Si je défends cette proposition, c'est non seulement parce que je suis père de six enfants, mais aussi parce que je suis président de la fondation Foyers Valais de coeur. C'est une fondation qui s'occupe de personnes handicapées en Valais.
Aujourd'hui, je ne vous propose pas d'en rester à la formulation qui prévoit ces fameux 40 pour cent de la rente pour tous, pour tous les enfants, mais je vous propose un compromis pour deux raisons.
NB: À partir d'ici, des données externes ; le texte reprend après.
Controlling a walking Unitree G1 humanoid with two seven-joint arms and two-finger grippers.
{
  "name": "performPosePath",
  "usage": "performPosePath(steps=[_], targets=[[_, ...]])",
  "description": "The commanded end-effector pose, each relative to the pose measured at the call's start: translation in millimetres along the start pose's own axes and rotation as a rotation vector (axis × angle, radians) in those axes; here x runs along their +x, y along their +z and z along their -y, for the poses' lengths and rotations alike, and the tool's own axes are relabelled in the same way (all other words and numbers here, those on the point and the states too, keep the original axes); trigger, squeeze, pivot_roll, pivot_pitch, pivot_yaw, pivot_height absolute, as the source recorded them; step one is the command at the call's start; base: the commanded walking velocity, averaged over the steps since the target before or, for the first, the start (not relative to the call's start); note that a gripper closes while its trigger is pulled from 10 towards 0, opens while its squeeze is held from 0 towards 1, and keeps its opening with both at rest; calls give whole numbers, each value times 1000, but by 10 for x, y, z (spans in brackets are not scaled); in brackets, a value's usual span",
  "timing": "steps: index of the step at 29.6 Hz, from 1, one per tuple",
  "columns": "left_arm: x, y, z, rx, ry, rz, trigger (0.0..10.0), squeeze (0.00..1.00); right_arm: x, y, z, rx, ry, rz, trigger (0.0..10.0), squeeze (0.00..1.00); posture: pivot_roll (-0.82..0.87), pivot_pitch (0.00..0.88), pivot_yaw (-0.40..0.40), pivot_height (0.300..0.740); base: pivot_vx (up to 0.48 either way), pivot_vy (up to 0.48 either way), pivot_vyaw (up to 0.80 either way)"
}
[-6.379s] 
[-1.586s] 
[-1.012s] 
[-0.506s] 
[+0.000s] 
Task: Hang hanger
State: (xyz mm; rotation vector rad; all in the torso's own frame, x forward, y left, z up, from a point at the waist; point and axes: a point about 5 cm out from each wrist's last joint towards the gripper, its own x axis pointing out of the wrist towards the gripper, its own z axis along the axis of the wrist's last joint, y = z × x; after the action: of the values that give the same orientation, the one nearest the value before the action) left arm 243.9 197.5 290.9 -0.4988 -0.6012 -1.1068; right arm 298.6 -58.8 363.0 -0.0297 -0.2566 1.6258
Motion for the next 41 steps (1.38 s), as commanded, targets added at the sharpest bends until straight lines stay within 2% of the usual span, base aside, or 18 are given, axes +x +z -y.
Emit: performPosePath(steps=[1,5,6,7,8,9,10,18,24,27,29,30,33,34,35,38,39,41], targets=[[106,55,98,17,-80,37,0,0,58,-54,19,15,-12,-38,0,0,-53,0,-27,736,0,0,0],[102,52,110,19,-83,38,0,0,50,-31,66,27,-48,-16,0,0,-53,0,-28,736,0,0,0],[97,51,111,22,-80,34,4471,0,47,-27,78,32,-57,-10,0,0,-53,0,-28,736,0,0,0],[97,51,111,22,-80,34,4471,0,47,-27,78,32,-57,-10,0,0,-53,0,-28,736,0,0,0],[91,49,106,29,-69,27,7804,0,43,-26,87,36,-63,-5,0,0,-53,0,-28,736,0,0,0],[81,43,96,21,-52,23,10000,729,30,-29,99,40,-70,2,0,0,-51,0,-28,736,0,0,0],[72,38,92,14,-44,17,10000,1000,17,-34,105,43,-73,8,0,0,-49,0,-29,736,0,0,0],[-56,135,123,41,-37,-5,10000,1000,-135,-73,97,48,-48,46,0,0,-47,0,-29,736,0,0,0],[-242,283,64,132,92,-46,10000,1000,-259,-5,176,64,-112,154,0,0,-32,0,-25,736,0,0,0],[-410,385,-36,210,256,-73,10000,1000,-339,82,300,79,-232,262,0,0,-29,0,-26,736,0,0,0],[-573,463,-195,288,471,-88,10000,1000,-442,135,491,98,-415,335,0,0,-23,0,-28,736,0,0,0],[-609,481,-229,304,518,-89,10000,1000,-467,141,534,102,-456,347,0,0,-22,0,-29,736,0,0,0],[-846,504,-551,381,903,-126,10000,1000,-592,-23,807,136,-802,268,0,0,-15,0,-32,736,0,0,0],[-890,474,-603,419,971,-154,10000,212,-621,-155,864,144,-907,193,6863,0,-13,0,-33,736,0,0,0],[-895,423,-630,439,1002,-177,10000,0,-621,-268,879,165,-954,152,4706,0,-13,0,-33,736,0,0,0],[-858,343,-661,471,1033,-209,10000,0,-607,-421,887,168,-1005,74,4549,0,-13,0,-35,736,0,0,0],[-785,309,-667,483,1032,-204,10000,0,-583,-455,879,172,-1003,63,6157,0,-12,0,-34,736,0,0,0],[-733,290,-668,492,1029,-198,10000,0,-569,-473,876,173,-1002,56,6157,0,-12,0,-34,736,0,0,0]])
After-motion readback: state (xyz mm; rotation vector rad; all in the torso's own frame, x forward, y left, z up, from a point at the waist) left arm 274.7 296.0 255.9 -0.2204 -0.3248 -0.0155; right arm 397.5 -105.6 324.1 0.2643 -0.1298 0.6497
1. Comme père de famille de six enfants, j'ai fait l'expérience - et je la fais encore aujourd'hui - que les coûts que génèrent les deux premiers enfants sont en général beaucoup plus élevés que les coûts des troisième, quatrième et cinquième enfants. Ce n'est pas qu'on s'y habitue, mais c'est un constat que l'on doit faire lorsque l'on gère le budget d'un ménage, d'une famille nombreuse.
2. Le rapporteur a relevé, à juste titre, que depuis l'entrée en vigueur de cette loi, on a fait de nombreux progrès, notamment en matière sociale en ce qui concerne les allocations familiales et autres aides sociales pour les enfants. Je rappellerai ici que ces efforts n'ont pas été faits que pour les enfants d'invalides et que, finalement, les enfants de valides aussi bénéficient bien heureusement des avantages acquis pendant toutes ces années.
Bien sûr, j'ai bien pensé qu'en vous proposant d'en rester au texte actuel, je n'aurais pas l'occasion de réunir une majorité. C'est la raison pour laquelle je vous propose cette solution-ci, qui consiste à dire que, pour les deux premiers enfants qui coûtent effectivement plus cher au ménage, on maintient la rente pour enfant à 40 pour cent et que, pour les autres enfants, on suit la proposition de la commission qui prévoit 30 pour cent. C'est un compromis qui est à mon avis raisonnable et acceptable.